Monte Carlo Simulation of the Charged Particle Energy Spectrum Produced by the Li(d,x)y Reaction at 1.5 MeV Bombarding Energy

There are many exit channels for the natural lithium-deuteron nuclear reaction; several are limited by Q values at low bombarding energies, but many have large positive Q values, easily producing light particles such as protons, deuterons, tritons, and alphas over a broad energy range. The kinematics for each reaction dictates the energy of the particles at a specified detection angle for 2-body final states (2BFS), thus allowing for the identification of the reaction's ejectile in the detector energy spectrum. However, if two reactions produce the same particle at the same energy and angle, then the deconvolution of the peak can be difficult. In addition, the production of 3-body final states (3BFS) produces a broad energy peak, often coinciding with other narrow 2BFS energy peaks.

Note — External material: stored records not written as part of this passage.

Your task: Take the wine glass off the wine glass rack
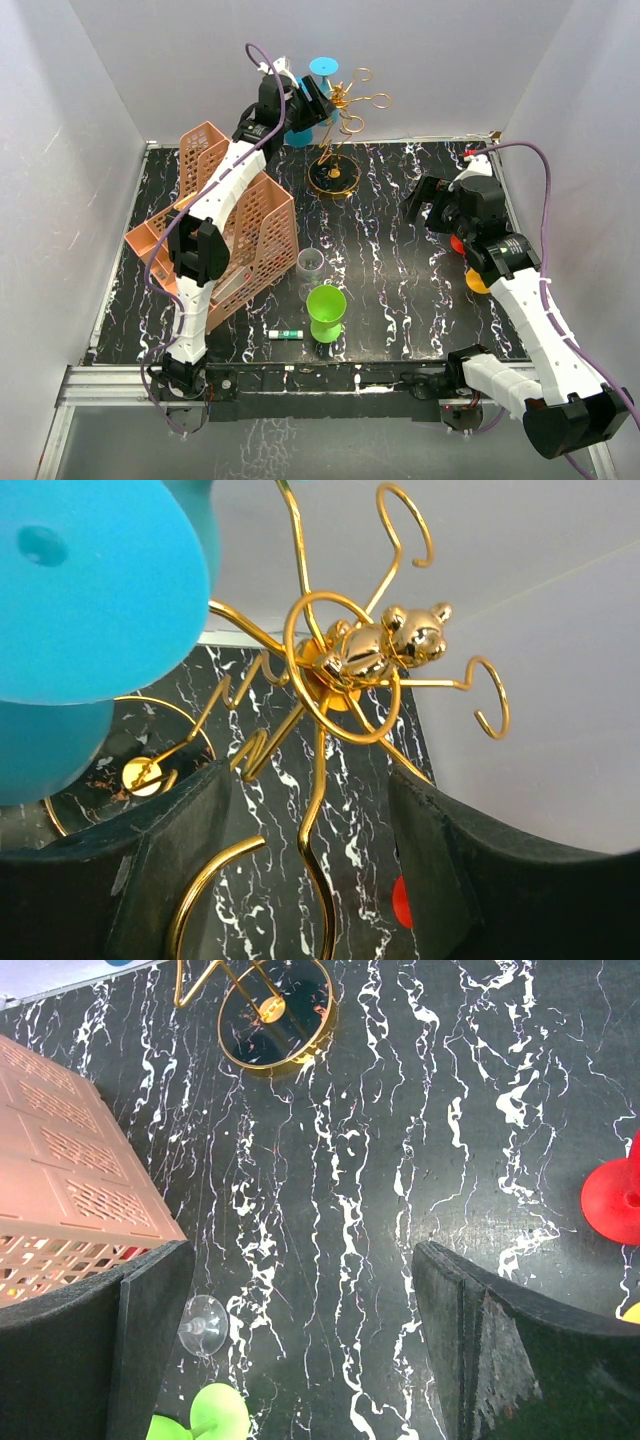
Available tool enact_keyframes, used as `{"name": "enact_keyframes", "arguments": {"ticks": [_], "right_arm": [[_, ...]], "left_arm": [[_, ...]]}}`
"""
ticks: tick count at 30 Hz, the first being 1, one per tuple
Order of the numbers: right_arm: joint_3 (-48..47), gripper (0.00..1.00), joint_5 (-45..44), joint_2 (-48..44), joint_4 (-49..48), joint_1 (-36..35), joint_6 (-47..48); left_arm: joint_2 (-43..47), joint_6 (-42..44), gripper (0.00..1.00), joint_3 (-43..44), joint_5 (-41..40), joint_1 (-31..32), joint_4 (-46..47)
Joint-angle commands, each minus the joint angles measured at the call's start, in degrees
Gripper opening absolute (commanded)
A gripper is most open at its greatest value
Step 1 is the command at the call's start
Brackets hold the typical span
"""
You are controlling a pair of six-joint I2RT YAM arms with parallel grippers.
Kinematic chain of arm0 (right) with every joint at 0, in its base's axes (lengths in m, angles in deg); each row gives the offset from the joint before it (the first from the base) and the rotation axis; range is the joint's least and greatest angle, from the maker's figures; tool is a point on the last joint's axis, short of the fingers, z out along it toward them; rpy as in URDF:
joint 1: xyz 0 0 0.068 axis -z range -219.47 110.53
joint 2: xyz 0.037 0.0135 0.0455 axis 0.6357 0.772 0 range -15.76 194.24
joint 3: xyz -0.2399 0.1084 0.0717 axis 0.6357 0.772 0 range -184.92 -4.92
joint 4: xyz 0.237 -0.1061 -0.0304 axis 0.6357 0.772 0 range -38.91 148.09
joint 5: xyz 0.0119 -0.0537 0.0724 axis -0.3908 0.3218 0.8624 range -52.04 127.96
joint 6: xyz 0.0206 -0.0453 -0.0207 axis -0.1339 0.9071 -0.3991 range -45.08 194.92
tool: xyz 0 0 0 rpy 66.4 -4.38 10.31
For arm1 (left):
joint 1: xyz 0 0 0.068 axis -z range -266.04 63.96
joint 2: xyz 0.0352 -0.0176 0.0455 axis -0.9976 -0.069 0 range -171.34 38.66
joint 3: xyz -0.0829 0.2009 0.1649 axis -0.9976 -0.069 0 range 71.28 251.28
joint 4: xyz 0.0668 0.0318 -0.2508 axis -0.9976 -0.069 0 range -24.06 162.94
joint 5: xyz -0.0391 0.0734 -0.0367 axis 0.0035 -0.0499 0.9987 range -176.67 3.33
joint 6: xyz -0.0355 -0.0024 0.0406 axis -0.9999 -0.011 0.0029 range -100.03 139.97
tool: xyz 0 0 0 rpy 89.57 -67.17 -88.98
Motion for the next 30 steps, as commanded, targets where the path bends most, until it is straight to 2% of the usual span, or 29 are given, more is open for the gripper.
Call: {"name": "enact_keyframes", "arguments": {"ticks": [1,14,22,30], "right_arm": [[0.0,0.99,-0.4,-1.6,-2.0,-0.3,0.0],[0.3,0.99,-1.2,-3.3,-0.9,-0.3,-0.2],[0.4,0.99,-1.5,-3.6,-0.7,-0.3,0.0],[0.4,0.99,-1.6,-3.4,-0.7,-0.3,0.2]], "left_arm": [[6.5,-1.4,0.61,-0.2,0.6,2.1,2.5],[6.5,-2.2,0.63,-1.3,0.2,5.3,3.0],[11.6,-0.8,0.77,-7.9,-0.3,5.4,2.7],[18.0,4.9,0.9,-9.8,-1.5,5.3,-2.5]]}}
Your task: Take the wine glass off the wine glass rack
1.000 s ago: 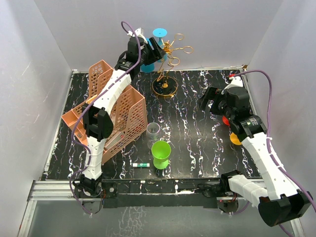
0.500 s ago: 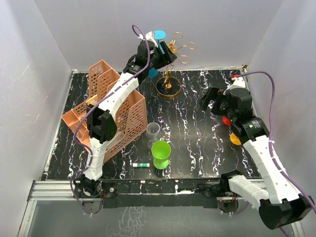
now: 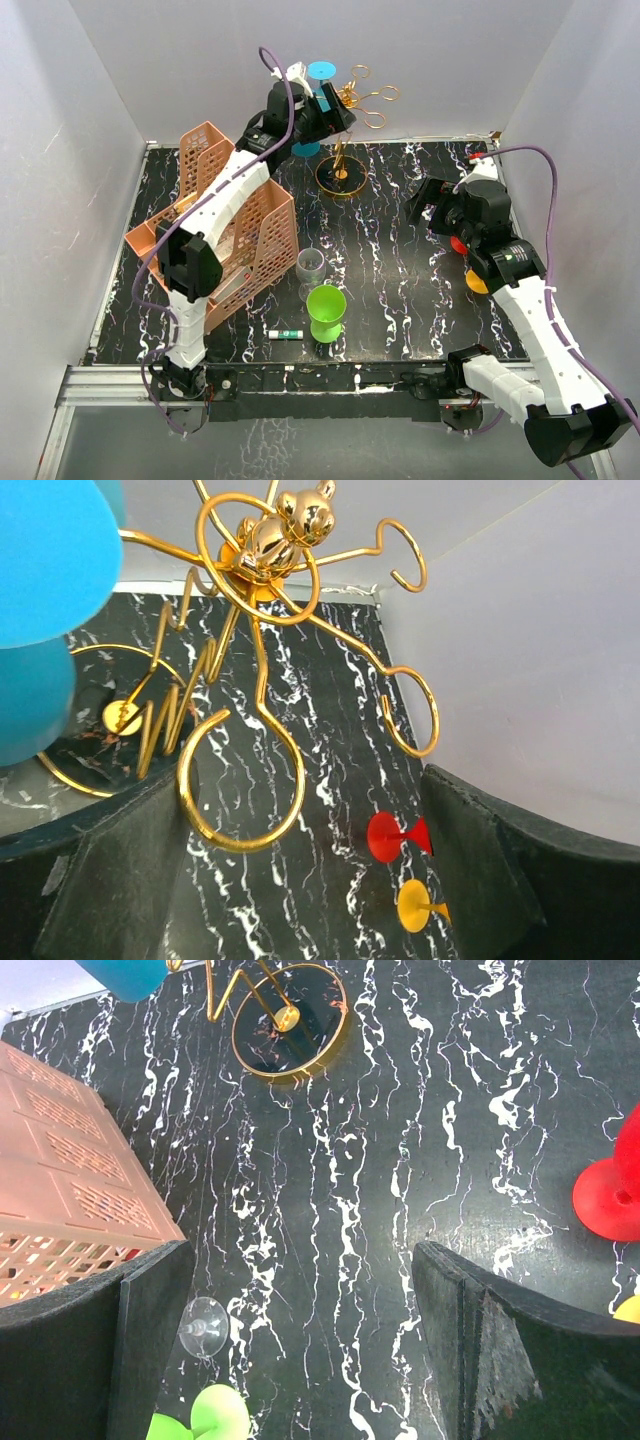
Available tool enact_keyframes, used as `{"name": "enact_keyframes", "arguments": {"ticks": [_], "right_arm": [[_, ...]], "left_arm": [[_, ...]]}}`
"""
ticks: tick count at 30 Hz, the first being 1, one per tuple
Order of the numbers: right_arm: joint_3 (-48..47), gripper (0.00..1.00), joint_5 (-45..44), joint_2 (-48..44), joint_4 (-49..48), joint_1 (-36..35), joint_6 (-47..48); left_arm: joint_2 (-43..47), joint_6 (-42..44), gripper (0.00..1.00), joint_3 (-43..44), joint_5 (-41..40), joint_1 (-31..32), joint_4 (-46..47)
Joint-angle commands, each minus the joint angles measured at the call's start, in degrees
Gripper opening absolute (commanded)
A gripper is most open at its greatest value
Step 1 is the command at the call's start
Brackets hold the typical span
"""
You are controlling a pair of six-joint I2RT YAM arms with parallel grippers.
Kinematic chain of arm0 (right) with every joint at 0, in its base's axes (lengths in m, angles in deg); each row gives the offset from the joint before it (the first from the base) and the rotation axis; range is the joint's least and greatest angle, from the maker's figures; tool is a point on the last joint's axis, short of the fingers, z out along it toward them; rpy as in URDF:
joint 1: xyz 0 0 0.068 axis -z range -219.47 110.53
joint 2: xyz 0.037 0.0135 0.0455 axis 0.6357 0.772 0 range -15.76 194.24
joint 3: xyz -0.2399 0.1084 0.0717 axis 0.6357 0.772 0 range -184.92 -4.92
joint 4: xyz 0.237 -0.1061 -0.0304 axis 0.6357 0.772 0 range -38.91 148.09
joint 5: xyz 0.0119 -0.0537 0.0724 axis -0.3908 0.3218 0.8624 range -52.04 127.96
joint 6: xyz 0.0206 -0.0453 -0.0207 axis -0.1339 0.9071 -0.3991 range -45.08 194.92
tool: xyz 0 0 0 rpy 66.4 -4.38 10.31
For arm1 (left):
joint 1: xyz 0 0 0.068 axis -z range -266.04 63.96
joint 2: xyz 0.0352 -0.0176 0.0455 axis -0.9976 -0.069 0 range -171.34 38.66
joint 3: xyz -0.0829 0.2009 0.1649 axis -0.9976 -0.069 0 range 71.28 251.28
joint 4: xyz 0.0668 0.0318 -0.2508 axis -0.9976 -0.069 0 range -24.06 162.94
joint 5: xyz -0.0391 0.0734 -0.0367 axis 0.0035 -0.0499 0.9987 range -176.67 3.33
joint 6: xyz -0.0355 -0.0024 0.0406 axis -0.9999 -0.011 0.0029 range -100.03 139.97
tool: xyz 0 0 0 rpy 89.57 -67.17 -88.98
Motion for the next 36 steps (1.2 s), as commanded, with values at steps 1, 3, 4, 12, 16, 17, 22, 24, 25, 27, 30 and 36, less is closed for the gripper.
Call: {"name": "enact_keyframes", "arguments": {"ticks": [1,3,4,12,16,17,22,24,25,27,30,36], "right_arm": [[0.0,0.99,-0.7,-0.9,-1.1,-0.3,0.4],[0.0,0.99,-0.7,-0.9,-1.2,-0.3,0.4],[0.1,0.99,-0.7,-0.9,-1.2,-0.3,0.4],[0.2,0.99,-1.0,-0.5,-1.2,-0.3,0.7],[0.3,0.99,-1.3,-0.5,-1.2,-0.3,0.8],[0.3,0.99,-1.3,-0.4,-1.2,-0.3,0.8],[0.0,0.99,-1.5,-0.1,-1.2,-0.3,1.0],[-0.2,0.99,-1.7,0.1,-1.2,-0.3,1.0],[-0.2,0.99,-1.8,0.2,-1.2,-0.3,1.0],[-0.2,0.99,-1.9,0.1,-1.2,-0.3,1.2],[-0.1,0.99,-2.1,0.3,-1.2,-0.3,1.3],[-0.1,0.99,-2.3,0.6,-1.2,-0.3,1.5]], "left_arm": [[9.0,4.9,0.92,-0.7,-1.3,-0.1,-1.8],[10.8,5.8,0.93,-1.7,-1.8,-0.6,-2.3],[11.5,5.9,0.93,-2.3,-2.0,-1.2,-2.3],[14.8,6.3,0.94,-4.2,-5.9,-5.9,-2.8],[13.3,5.5,0.93,-2.3,-8.4,-8.5,-4.4],[12.1,5.5,0.93,-0.7,-8.3,-9.1,-5.6],[5.0,6.5,0.9,9.2,-6.7,-10.0,-9.5],[2.3,6.5,0.88,12.6,-6.4,-10.2,-10.8],[1.2,6.4,0.87,13.4,-6.3,-10.3,-10.9],[-0.1,6.0,0.85,13.8,-6.3,-10.6,-10.4],[-1.7,5.1,0.83,13.9,-6.2,-10.9,-9.9],[-4.4,4.1,0.76,14.4,-4.4,-11.2,-8.6]]}}
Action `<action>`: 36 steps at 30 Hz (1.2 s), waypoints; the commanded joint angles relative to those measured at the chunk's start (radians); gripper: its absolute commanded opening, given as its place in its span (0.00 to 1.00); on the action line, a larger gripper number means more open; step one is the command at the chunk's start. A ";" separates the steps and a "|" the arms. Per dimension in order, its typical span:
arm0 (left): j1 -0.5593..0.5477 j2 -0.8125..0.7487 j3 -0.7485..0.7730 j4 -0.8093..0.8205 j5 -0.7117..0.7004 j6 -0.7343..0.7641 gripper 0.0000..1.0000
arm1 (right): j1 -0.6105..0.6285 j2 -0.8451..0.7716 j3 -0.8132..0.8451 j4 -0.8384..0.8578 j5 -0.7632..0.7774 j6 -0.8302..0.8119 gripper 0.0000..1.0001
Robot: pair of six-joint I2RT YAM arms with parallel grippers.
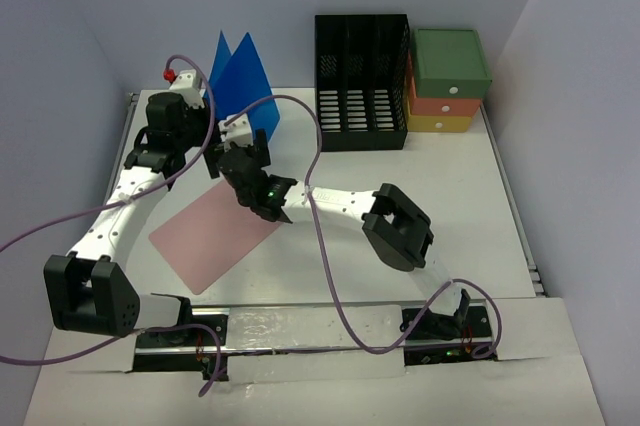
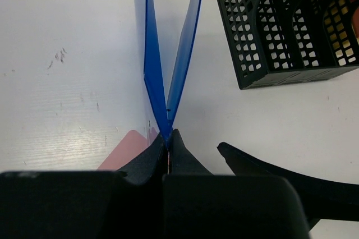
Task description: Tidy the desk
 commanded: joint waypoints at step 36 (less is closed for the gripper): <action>0.032 -0.031 0.122 -0.041 0.155 -0.162 0.00 | -0.146 -0.091 -0.226 0.296 0.095 -0.082 0.98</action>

Using the Monte Carlo programs TRIM and SIMNRA, a predicted energy spectrum of a Li(d,x)y reaction was simulated for a 1.5 MeV deuteron beam on natural Lithium at 150 degrees in the laboratory reference frame. The results of this calculation were then compared to the measured spectrum produced at the SUNY Geneseo Pelletron Accelerator Laboratory and used to determine the reaction rate of the 7Li(d,p)8Li reaction.